I mean, you can easily take this kind of argument to some idiotic and fallacious extremes to the point where it's arguing about how many angels can dance on the head of a pin (as many as want to) or what constitutes legitimate Scottishness (killing centurions in a skirt). Authoritarianism is a scale and there is no one tipping point or prerequisite where you become an honest to goodness dictator or not.
So he may have been trying to potentially become a dictator. That's a far cry from "is."
Our dear departed leader for example.
I feel that we are gigantic hypocrites to be allies with these dictatorships and talk about our love of democracy. As seen in Egypt, one day the regime we supported will end and then what? We have a country of people who will rightfully despise us.
So you think that we should only have diplomatic relations with nice countries?
There's no "may have been" about it. He was, and he failed. It was a naked power grab that fooled no one (aside from you I guess), least of all the electorate in Venezuela.
How exactly?
The national restriction against using recorded political speech in derogatory or satirical contexts is particularly jarring.
Dictators, can't live with em, can't kill them all..
In terms of keeping people alive, as long as dictatorships aren't brutally committing violence against their own and mowing them down in the streets, and as long as resources and infrastructure are sound, there's an argument to be made that a prolonged political discourse is the best strategy for change in those regions.
Saudi Arabia is relatively safe and stable. People are being repressed left, right, and center at many levels of civil participation, and that needs to change, but there are few ways to do that with an invading force.
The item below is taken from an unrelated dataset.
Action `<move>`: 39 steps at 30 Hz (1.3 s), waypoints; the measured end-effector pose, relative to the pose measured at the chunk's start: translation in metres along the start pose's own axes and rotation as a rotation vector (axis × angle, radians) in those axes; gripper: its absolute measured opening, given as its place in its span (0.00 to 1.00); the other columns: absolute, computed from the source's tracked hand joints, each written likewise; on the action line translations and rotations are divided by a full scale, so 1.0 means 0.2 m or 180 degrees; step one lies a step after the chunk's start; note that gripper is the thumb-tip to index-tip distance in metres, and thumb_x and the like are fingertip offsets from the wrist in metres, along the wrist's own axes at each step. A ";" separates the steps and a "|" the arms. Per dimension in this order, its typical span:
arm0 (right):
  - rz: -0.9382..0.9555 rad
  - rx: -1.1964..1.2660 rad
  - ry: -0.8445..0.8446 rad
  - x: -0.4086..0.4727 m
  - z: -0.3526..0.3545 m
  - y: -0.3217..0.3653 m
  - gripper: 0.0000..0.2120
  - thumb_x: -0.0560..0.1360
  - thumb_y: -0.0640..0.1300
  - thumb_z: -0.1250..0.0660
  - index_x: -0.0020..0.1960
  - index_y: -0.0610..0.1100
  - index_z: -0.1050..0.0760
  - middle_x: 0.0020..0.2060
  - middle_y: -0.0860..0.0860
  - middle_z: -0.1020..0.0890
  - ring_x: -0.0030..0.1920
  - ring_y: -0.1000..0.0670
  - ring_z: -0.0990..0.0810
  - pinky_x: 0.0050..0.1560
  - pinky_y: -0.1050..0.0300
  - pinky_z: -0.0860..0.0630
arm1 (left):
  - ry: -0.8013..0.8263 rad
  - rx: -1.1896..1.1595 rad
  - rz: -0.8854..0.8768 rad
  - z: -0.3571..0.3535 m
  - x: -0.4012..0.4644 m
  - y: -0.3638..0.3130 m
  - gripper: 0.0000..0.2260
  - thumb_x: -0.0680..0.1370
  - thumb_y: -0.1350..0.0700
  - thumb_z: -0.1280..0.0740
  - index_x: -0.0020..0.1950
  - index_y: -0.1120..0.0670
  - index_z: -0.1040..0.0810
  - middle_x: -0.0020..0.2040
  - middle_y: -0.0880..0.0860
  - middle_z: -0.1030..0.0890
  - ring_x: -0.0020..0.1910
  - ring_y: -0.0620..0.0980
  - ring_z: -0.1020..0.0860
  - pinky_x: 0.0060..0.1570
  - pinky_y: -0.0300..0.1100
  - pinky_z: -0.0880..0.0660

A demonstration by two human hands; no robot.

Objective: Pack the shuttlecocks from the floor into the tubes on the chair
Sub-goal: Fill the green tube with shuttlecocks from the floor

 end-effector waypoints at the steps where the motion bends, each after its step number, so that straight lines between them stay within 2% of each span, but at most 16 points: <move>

Saudi isn't an entirely benevolent dictatorship, but it is a stable dictatorship, and it's also one that doesn't have a huge problem in dealing with Western powers or Israel.
Right now, that's a big deal, and will likely remain so for some time to come.
Are low prices of oil worth having an active role in oppressing the world while enjoying freedom at home?
Thanks for proving my point. When's the last time a dictator was shut down by losing an election?
Thanks for proving my point. When's the last time a dictator was shut down by losing an election?